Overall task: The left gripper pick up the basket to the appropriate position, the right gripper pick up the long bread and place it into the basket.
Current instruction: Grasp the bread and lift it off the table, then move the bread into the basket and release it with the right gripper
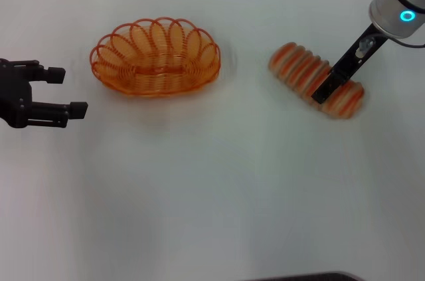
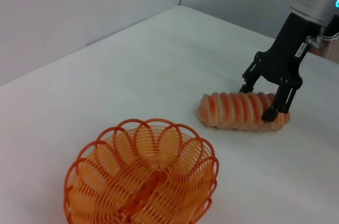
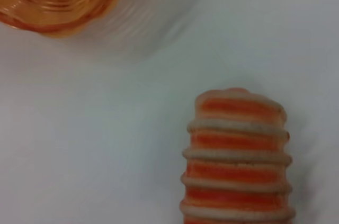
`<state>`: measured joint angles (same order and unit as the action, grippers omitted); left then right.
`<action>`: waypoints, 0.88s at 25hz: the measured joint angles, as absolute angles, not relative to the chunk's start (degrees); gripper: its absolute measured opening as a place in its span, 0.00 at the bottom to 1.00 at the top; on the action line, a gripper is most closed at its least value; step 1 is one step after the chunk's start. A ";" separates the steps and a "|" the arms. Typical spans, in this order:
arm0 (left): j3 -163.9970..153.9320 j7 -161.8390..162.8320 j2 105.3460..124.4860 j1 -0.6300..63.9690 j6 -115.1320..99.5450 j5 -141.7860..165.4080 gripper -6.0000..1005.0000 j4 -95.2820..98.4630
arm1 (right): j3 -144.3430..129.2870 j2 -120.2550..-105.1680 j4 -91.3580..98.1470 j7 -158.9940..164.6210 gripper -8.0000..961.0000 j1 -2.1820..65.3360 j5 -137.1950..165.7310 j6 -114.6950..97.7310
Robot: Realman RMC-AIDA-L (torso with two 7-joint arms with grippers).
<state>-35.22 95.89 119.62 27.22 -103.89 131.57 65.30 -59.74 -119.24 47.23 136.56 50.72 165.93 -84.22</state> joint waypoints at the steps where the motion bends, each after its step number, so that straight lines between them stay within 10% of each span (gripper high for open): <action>1: -35.22 95.89 119.62 27.22 -103.88 131.57 0.85 65.31 | -59.66 -119.27 46.88 136.59 0.97 50.76 165.87 -83.97; 22: -34.27 95.93 119.61 26.53 -103.95 131.57 0.85 65.74 | -59.16 -118.35 51.32 138.96 0.67 50.90 161.42 -83.36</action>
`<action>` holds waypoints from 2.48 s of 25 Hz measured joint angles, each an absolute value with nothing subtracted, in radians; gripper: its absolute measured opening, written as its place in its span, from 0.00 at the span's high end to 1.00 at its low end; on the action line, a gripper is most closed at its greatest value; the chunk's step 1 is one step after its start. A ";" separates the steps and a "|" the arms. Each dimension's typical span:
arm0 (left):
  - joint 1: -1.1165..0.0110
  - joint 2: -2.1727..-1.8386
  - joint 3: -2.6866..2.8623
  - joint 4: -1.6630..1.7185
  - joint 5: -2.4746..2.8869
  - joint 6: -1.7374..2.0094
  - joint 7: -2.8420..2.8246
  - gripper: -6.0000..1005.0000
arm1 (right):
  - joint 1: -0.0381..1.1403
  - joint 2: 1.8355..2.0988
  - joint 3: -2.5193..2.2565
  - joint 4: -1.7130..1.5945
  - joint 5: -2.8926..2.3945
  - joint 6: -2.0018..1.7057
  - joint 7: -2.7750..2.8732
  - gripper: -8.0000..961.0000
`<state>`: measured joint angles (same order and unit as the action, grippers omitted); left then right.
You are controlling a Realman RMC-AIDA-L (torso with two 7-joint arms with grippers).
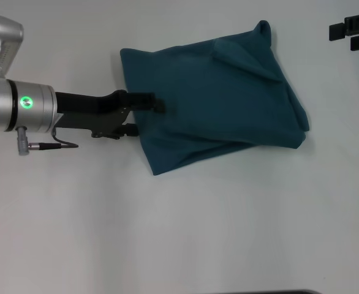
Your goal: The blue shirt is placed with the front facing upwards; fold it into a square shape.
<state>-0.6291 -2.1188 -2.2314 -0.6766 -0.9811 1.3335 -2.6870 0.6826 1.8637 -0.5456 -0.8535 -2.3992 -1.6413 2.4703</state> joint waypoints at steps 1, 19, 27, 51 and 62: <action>-0.629 -2.119 -2.232 -0.677 -0.982 1.338 -2.689 0.06 | 0.683 1.864 -0.546 -0.853 -2.399 -1.641 2.470 0.20; -0.657 -2.144 -2.261 -0.708 -0.991 1.398 -2.670 0.14 | 0.683 1.865 -0.548 -0.845 -2.399 -1.638 2.469 0.21; -0.618 -2.120 -2.253 -0.725 -0.982 1.347 -2.689 0.16 | 0.682 1.865 -0.548 -0.845 -2.399 -1.637 2.468 0.21; -0.734 -2.145 -2.128 -0.607 -0.977 1.159 -2.691 0.32 | 0.678 1.865 -0.540 -0.845 -2.395 -1.638 2.467 0.21; -0.735 -2.149 -2.137 -0.613 -0.995 1.222 -2.666 0.55 | 0.671 1.865 -0.538 -0.845 -2.393 -1.636 2.467 0.22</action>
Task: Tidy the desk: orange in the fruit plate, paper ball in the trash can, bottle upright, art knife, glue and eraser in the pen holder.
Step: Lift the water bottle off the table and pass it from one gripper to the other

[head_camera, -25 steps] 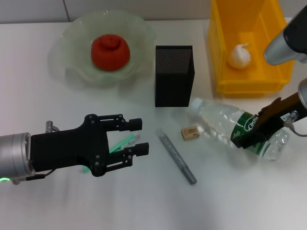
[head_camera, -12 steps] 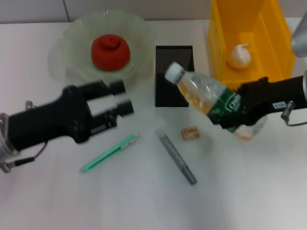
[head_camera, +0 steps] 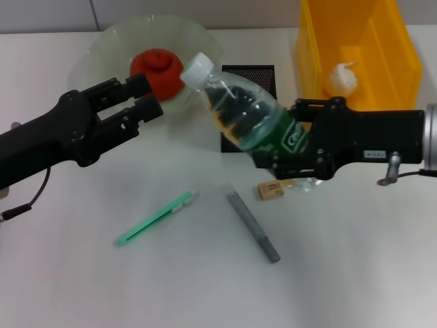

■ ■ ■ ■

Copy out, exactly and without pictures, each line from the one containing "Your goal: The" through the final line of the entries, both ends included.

**Task answer**
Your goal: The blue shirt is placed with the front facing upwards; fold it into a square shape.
<state>-0.6291 -2.1188 -2.2314 -0.6766 -0.9811 1.3335 -2.6870 0.6826 1.8637 -0.5456 -0.8535 -2.3992 -1.6413 2.4703</state> joint waypoints at steps 1, 19, 27, 51 and 62: <action>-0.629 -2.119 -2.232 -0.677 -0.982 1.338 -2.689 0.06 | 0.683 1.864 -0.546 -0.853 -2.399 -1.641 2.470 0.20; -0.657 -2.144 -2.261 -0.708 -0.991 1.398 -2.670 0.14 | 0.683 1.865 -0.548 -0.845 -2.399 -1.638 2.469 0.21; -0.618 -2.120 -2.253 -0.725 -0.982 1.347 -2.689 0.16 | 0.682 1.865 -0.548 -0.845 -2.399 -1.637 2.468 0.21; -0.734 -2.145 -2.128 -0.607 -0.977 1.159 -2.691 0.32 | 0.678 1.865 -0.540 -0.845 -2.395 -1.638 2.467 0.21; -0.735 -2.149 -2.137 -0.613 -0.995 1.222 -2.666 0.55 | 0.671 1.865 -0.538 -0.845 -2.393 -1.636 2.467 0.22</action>
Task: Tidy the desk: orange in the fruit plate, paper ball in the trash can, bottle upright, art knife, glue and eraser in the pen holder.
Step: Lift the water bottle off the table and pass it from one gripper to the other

[head_camera, -25 steps] 
[head_camera, -12 steps] 
[head_camera, +0 steps] 

Above is the complete output.